━━━━━ Data provided
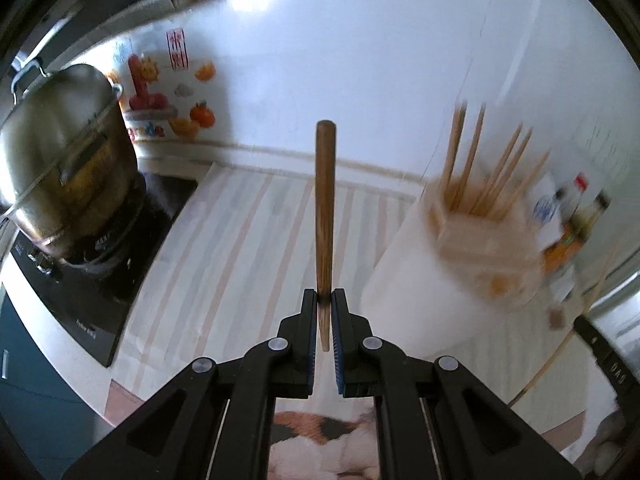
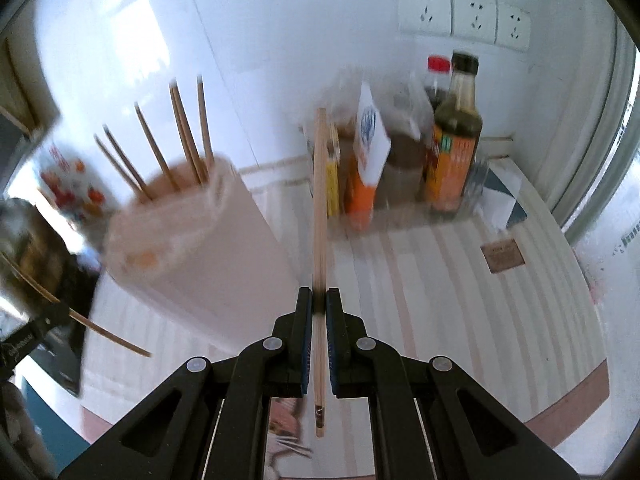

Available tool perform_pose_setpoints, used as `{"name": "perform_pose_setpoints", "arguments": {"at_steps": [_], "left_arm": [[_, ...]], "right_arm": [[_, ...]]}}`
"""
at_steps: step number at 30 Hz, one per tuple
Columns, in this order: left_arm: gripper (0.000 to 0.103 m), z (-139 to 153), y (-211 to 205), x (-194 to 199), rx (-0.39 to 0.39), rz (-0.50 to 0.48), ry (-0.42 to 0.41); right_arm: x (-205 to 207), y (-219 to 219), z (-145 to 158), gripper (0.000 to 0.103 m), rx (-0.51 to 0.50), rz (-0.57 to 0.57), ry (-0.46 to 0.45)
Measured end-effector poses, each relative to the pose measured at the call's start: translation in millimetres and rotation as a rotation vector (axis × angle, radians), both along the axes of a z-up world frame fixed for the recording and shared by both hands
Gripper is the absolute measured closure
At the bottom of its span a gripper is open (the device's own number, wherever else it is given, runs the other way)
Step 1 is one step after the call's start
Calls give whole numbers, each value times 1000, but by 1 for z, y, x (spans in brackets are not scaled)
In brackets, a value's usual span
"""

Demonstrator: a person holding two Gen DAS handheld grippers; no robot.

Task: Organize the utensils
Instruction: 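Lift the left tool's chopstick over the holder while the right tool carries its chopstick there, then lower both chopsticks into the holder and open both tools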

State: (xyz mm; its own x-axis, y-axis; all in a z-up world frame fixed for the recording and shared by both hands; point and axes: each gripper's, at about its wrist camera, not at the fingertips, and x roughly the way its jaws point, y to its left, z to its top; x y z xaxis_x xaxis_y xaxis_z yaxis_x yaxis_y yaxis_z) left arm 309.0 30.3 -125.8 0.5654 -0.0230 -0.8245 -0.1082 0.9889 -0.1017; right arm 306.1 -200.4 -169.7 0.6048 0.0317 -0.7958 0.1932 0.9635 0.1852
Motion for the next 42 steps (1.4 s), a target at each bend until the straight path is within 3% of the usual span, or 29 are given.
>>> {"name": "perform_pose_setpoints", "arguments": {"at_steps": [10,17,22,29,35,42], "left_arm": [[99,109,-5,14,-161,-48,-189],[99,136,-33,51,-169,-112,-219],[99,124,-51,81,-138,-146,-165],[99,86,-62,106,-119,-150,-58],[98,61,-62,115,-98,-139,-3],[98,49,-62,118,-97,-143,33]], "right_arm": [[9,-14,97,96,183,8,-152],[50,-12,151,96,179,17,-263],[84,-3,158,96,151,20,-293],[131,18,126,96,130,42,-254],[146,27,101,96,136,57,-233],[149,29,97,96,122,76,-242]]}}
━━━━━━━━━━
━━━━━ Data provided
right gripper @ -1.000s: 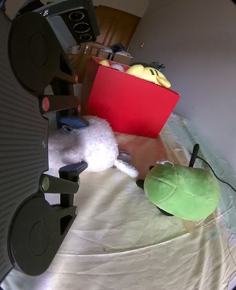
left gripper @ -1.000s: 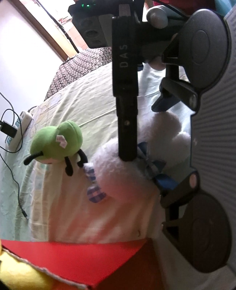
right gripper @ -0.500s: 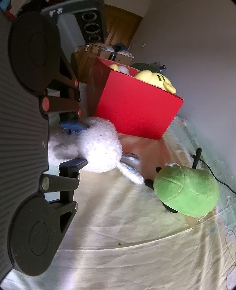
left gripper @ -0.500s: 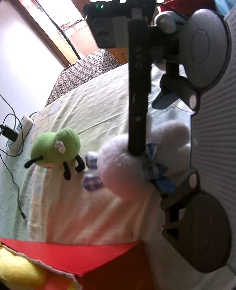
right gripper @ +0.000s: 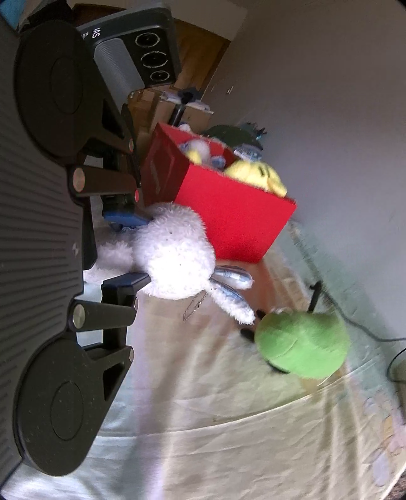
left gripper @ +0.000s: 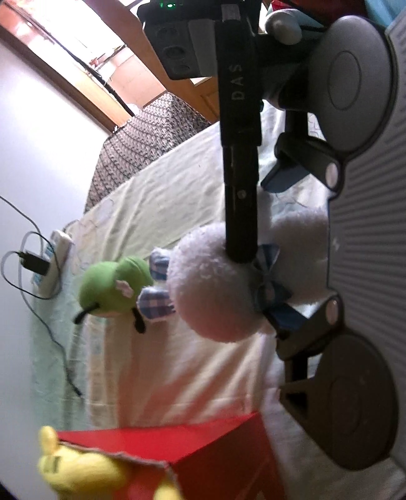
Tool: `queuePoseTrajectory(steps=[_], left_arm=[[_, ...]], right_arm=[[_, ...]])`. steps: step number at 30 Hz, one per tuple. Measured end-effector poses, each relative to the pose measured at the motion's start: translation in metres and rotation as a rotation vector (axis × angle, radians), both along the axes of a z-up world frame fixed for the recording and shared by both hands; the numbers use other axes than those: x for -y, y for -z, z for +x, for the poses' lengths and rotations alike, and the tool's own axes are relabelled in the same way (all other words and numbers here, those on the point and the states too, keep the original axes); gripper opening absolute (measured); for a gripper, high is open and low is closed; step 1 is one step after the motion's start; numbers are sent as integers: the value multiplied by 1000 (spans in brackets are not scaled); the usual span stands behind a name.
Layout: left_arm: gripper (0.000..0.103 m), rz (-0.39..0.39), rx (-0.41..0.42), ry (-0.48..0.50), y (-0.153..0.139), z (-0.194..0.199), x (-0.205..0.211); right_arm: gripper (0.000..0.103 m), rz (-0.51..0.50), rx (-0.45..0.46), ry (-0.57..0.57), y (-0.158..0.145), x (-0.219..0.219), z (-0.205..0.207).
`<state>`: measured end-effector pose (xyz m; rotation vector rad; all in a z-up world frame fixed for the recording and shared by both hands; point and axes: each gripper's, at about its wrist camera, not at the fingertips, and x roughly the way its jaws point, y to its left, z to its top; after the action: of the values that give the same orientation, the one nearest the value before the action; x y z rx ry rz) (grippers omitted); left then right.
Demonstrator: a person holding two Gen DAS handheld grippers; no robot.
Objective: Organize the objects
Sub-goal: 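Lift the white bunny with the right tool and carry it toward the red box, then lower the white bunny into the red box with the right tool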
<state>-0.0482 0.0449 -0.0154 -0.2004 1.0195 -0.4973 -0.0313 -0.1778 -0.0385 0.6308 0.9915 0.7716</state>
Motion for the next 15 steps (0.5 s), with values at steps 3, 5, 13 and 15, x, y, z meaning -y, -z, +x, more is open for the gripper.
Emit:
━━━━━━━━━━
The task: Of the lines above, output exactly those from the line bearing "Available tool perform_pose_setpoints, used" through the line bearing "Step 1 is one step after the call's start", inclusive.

Output of the task:
Available tool perform_pose_setpoints, used as `{"name": "perform_pose_setpoints", "arguments": {"at_steps": [_], "left_arm": [[_, ...]], "right_arm": [[_, ...]]}}`
"""
at_steps: step number at 30 Hz, one per tuple
Columns, in this order: left_arm: gripper (0.000 to 0.103 m), z (-139 to 153), y (-211 to 205), x (-194 to 199), rx (-0.39 to 0.39), rz (-0.50 to 0.48), ry (-0.42 to 0.41); right_arm: x (-205 to 207), y (-219 to 219), z (-145 to 158), gripper (0.000 to 0.103 m), rx (-0.51 to 0.50), rz (-0.57 to 0.57), ry (-0.46 to 0.45)
Measured end-effector poses, each relative to the pose measured at the call's start: translation in millimetres and rotation as a rotation vector (axis × angle, radians), both along the axes of a z-up world frame fixed for the recording and shared by both hands
Gripper is the absolute measured closure
At the bottom of its span a gripper is open (the device's own number, wherever else it is given, runs the other way)
Step 1 is one step after the call's start

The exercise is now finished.